* _PROBLEM TO WORK ON_
Beneath this line are the data; copy exactly the part of them that opens with the line containing "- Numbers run" and closes with the line containing "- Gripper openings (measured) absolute", and only that part.

━━ INPUT DATA

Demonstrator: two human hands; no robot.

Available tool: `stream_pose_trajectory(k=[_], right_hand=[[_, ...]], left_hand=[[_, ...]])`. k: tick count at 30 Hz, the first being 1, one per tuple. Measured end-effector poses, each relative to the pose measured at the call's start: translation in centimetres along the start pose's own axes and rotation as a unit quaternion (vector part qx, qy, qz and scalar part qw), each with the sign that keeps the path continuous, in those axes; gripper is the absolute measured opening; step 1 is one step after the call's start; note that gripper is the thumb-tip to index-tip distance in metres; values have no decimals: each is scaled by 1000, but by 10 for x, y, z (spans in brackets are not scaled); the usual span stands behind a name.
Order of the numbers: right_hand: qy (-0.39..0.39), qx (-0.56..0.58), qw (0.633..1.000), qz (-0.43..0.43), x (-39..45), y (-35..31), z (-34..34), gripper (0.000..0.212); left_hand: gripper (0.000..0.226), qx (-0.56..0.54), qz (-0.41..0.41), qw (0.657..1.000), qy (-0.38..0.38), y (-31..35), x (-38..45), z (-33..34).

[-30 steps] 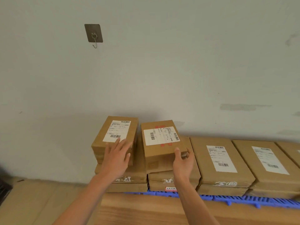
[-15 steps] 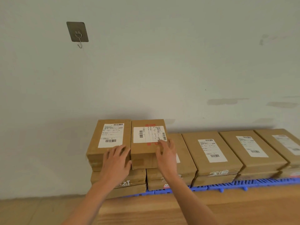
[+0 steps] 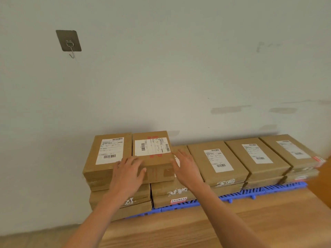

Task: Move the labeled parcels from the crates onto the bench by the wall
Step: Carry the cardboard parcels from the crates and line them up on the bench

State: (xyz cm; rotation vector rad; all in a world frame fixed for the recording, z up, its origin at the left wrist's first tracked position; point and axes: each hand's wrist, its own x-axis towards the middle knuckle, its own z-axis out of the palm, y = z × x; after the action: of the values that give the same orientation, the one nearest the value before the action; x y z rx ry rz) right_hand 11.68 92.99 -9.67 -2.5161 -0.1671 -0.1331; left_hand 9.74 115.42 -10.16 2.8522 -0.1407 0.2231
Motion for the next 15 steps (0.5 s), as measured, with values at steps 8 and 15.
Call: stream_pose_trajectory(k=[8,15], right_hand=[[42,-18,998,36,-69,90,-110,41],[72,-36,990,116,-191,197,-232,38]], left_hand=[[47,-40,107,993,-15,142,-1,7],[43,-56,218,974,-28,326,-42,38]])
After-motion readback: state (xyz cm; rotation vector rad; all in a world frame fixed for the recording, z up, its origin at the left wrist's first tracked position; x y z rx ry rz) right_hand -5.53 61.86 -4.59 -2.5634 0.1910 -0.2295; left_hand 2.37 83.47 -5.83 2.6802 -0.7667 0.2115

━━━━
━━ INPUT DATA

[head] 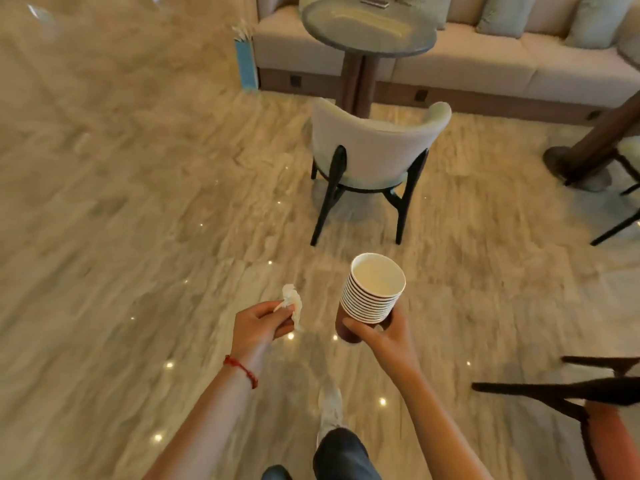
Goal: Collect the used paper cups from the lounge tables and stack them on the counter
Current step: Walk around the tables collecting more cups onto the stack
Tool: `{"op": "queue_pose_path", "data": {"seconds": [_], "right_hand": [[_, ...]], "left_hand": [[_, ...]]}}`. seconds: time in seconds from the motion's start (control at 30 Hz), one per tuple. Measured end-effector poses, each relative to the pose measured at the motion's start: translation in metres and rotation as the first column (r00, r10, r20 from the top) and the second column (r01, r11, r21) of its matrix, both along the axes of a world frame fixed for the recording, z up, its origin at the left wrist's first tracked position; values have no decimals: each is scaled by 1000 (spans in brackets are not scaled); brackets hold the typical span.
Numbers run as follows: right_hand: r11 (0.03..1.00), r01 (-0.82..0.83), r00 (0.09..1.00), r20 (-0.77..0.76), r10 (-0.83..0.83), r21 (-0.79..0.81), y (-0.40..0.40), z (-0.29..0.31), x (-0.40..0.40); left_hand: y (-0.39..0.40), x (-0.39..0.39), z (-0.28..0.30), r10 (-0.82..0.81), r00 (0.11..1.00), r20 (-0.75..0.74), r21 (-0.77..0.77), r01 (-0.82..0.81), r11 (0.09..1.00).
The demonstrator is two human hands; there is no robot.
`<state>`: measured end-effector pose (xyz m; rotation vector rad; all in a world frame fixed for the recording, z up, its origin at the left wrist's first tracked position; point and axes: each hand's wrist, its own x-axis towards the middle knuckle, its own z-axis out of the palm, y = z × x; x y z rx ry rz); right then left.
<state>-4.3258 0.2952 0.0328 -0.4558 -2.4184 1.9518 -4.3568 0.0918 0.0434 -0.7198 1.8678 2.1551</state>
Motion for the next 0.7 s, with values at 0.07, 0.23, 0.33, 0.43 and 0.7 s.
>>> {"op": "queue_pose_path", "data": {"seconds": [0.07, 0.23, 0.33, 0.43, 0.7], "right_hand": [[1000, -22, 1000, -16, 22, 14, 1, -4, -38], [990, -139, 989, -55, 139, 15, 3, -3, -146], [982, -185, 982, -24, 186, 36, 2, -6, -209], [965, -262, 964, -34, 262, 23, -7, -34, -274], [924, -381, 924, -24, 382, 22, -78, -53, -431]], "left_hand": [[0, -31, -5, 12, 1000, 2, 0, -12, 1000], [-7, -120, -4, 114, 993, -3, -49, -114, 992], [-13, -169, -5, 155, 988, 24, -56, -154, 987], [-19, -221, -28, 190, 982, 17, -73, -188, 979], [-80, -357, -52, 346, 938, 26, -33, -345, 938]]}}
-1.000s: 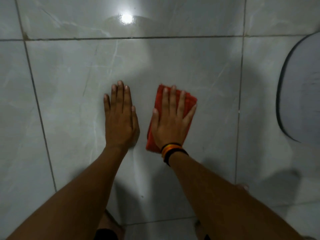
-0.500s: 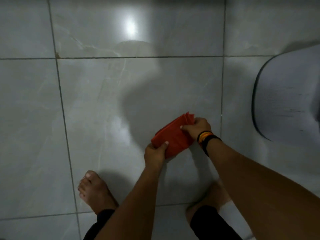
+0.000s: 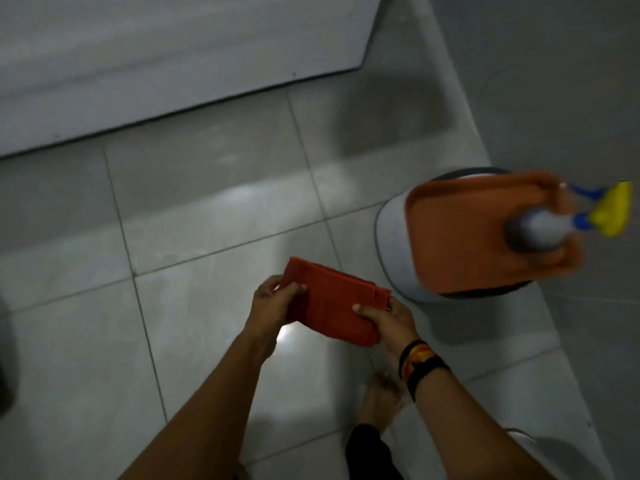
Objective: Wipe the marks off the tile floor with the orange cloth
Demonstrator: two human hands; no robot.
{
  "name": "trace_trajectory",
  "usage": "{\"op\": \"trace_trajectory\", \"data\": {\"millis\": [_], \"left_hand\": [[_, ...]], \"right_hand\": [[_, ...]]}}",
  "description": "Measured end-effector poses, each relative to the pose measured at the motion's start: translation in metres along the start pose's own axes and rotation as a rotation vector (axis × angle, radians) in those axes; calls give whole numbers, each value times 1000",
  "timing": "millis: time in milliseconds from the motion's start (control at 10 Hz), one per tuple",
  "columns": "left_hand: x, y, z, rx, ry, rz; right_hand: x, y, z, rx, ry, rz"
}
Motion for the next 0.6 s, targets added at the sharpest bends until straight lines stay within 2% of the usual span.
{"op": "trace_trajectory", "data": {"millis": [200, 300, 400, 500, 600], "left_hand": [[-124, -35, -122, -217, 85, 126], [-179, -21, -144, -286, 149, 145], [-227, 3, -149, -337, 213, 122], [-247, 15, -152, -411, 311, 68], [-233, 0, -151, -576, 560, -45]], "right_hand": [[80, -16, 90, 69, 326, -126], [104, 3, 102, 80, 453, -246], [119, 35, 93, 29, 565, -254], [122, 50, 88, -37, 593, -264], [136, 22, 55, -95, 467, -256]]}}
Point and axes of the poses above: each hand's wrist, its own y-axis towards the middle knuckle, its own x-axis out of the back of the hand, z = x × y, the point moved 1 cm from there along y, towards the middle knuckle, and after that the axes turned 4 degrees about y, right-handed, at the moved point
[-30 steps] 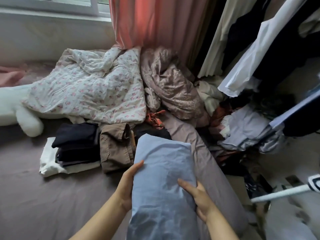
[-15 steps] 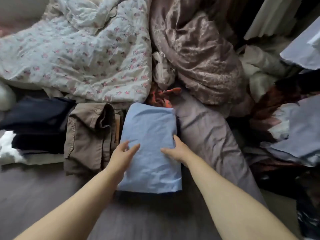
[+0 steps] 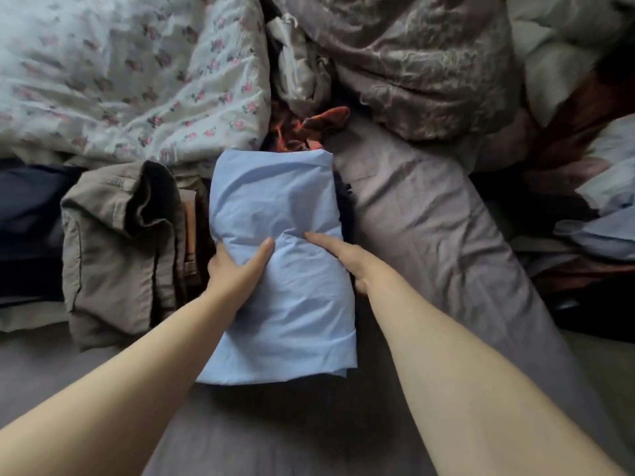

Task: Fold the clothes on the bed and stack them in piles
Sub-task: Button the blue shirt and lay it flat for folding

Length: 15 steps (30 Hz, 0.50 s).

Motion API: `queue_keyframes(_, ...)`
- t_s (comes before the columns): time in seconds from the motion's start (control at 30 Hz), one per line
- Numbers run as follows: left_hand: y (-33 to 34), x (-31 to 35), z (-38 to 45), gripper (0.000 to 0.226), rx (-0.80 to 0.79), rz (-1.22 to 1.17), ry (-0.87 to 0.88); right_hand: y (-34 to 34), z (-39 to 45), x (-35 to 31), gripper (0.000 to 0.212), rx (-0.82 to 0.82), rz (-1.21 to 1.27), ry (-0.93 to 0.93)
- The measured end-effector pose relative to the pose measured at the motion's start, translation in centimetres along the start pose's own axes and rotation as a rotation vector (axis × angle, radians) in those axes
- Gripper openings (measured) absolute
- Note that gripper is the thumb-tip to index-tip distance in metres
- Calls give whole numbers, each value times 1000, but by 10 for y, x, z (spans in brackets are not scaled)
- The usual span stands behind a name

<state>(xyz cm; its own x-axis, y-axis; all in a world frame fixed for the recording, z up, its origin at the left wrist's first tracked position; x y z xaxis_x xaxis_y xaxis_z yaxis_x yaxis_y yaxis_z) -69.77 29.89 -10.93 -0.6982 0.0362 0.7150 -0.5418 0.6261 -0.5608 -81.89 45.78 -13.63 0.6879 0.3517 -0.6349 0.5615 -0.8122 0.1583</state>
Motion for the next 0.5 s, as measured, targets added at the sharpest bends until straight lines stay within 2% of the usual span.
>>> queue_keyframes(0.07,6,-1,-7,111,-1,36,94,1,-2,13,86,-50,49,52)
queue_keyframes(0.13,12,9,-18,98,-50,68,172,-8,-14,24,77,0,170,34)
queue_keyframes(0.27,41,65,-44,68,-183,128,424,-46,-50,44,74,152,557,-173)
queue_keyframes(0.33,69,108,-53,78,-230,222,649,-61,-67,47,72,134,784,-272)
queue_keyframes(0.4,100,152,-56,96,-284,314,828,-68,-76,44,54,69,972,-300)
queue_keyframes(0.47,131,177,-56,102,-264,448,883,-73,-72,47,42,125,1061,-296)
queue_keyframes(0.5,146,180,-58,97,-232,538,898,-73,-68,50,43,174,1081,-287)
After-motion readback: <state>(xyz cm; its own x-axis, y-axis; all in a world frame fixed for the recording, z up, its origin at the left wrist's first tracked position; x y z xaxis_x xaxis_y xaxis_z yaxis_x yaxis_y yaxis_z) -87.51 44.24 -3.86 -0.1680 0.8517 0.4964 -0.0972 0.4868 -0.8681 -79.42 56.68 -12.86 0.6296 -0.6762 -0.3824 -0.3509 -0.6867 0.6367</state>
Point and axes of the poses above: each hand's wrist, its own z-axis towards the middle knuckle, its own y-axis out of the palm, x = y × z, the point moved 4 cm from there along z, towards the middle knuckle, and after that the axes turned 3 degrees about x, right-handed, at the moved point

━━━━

* _RESULT BELOW_
- Numbers run as follows: left_hand: y (-33 to 34), x (-31 to 35), z (-38 to 45), gripper (0.000 to 0.226), rx (-0.80 to 0.79), rz (-1.22 to 1.17), ry (-0.87 to 0.88); right_hand: y (-34 to 34), z (-39 to 45), x (-35 to 31), gripper (0.000 to 0.212), rx (-0.82 to 0.82), rz (-1.21 to 1.27), ry (-0.93 to 0.93)
- The measured end-effector pose relative to the pose measured at the motion's start, translation in centimetres along the start pose's own axes and rotation as a rotation vector (axis × angle, radians) in those axes
- Gripper openings (measured) absolute

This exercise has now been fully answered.